[COLLECTED MATERIAL]:
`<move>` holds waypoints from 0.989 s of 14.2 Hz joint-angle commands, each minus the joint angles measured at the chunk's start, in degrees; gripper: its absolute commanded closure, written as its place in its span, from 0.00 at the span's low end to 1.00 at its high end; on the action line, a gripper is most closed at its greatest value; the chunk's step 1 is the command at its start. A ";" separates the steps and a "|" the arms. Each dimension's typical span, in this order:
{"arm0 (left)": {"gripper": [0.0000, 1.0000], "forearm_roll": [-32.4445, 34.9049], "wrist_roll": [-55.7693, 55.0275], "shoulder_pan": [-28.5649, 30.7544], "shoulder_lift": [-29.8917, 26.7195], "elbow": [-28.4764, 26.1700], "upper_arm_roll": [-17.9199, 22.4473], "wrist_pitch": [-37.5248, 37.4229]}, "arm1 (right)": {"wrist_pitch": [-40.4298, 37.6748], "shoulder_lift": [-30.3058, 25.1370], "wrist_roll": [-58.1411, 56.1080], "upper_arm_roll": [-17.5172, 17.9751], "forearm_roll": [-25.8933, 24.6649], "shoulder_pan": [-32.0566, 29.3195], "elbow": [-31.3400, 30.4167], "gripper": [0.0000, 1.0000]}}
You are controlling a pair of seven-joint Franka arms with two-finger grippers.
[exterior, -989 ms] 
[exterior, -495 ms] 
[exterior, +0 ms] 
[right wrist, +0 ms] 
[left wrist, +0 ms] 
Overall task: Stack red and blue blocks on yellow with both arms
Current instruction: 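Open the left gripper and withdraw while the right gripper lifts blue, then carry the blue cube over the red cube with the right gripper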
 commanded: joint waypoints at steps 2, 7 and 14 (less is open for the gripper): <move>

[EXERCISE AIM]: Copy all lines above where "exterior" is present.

[OUTPUT FOR THIS TASK]:
[exterior, -989 ms] 
[exterior, -495 ms] 
[exterior, +0 ms] 

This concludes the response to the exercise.